Until 2020, disciplinary records of law enforcement officers
were categorically exempted from the public disclosure requirements of the
Freedom of Information Law [FOIL] by statute. As observed by the New York State Court of Appeals in its opinion in New York Civil Liberties Union v City of Rochester et al., "in response to the national
outcry over the killing of George Floyd, and rising public concern that law
enforcement agencies were not appropriately handling allegations of officer
misconduct, the New York State Legislature repealed Civil Rights Law §50-a and
amended FOIL to specifically address the disclosure of law enforcement
disciplinary records.*
Shortly after the 2020 amendments went into effect, the New
York Civil Liberties Union initiated the instant litigation in which
the question to be addressed was whether FOIL's personal privacy exemption,
which was left intact by the 2020 amendments, provided a basis for appointing
authorities to categorically withhold all disciplinary records relating to
complaints against law enforcement officers that were not deemed substantiated**.
The Court of Appeals response: "The answer is
no."
Earlier the Appellate Division held that the personal
privacy exemption did not authorize the City of Rochester [City] to categorically
withhold all such records and, instead, directed the City to review the
requested records and determine whether there is a particularized and specific
justification to redact or withhold each record on personal privacy grounds".
In response to City's appeal of the Appellate Division's decision, the Court of Appeals
affirmed the Appellate Division's ruling, opining that "To promote open
government and public accountability, FOIL imposes a broad duty on government
agencies to make their records available to the public".
In the words of
the Court of Appeals: "The statute is based on the principle that 'the
public is vested with an inherent right to know and that official secrecy is
anathematic to our form of government'". The Court of Appeals further observed that pursuant to FOIL, "[a]ll records are presumptively available for public inspection and
copying, unless the agency satisfies its burden of demonstrating that the
material requested falls squarely within the ambit of one of [the] statutory
exemptions," which statutory exemption must be "narrowly interpreted".

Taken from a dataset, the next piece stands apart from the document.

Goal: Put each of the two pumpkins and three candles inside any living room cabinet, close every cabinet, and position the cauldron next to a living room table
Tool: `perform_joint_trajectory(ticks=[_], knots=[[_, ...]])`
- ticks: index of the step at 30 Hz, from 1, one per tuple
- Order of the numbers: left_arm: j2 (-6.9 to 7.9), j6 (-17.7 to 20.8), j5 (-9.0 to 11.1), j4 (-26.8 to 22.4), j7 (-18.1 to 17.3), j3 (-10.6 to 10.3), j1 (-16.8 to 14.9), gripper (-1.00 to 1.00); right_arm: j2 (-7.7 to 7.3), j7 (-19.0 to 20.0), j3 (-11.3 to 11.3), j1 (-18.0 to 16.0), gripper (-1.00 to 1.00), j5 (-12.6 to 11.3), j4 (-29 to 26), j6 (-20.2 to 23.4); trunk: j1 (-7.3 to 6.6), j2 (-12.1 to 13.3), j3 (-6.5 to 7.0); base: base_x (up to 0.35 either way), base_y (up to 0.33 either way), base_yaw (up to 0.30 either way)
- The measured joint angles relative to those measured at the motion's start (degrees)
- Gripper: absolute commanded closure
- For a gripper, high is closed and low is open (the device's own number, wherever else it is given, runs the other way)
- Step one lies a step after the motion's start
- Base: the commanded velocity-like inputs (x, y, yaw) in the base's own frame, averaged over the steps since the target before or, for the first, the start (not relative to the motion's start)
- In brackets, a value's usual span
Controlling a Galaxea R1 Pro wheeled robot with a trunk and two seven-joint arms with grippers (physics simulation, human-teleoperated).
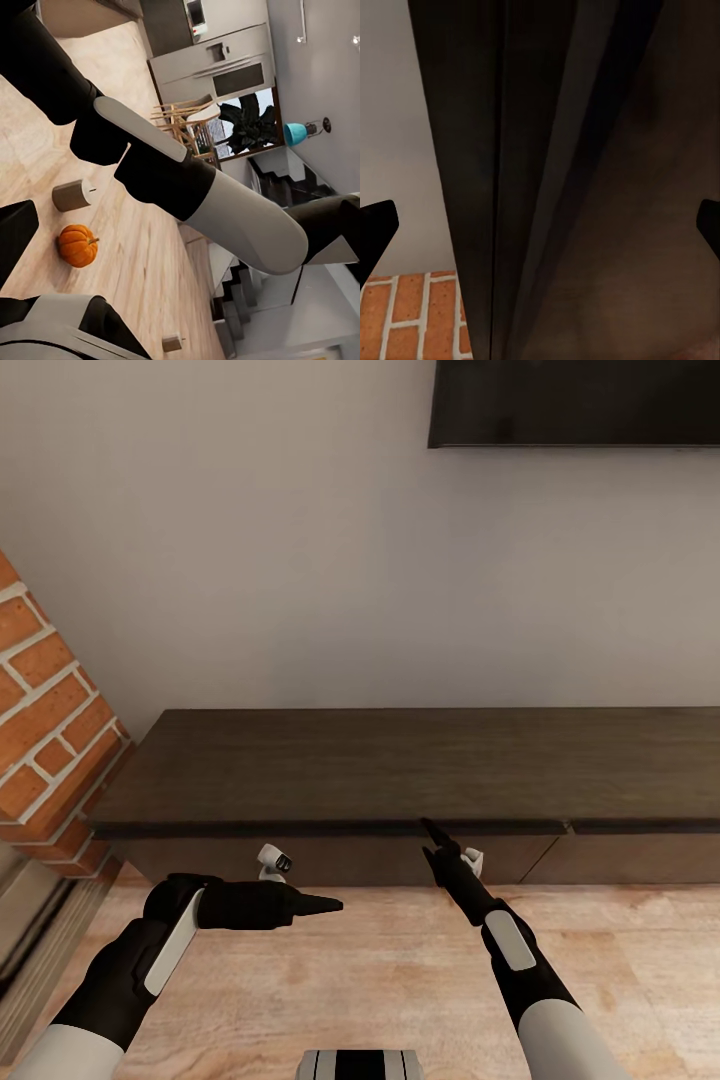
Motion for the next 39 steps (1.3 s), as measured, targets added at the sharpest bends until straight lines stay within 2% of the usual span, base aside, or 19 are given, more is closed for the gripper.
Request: perform_joint_trajectory(ticks=[39], knots=[[0.0,0.0,0.0,0.0,0.0,0.0,0.0,-1.0,0.0,0.0,0.0,0.0,-1.0,0.0,0.0,0.0,0.0,0.0,0.0,0.0,0.0,0.0]])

Observing that FOIL's personal privacy exemption permits an
agency to withhold from the public access any record that "if disclosed would
constitute an unwarranted invasion of personal privacy" and "FOIL,
as amended in conjunction with the repeal of Civil Rights Law §50-a, does not
deny law enforcement officers the benefit of this exemption", the Court of
Appeals said that the Appellate Division correctly concluded — consistent with
uniform appellate precedent — that there is no categorical or blanket personal
privacy exemption for records relating to complaints against law enforcement
officers that are not deemed substantiated".
In contrast to withholding all such records, the Court of
Appeals said "Public Officers Law §87(2) requires an agency to evaluate
each record individually and determine whether 'a particularized and specific
justification' exists for denying access on the ground that disclosing all or
part of the record would constitute an unwarranted invasion of privacy"
and observed that the Appellate Division's ruling indicating that in the event
"redactions would prevent such an invasion and can be made without
unreasonable difficulty, the agency must disclose the record with those
necessary redactions."
* See Chapter 96 of the Laws of 2020.
** FOIL does not define or use the term "substantiated."
For purposes of this appeal, the Court of Appeals deemed substantiated to mean supported by "sufficient credible evidence to believe that the
subject officer committed the alleged act without legal justification".
Click HERE to access the Court of Appeals'
decision posted on the Internet.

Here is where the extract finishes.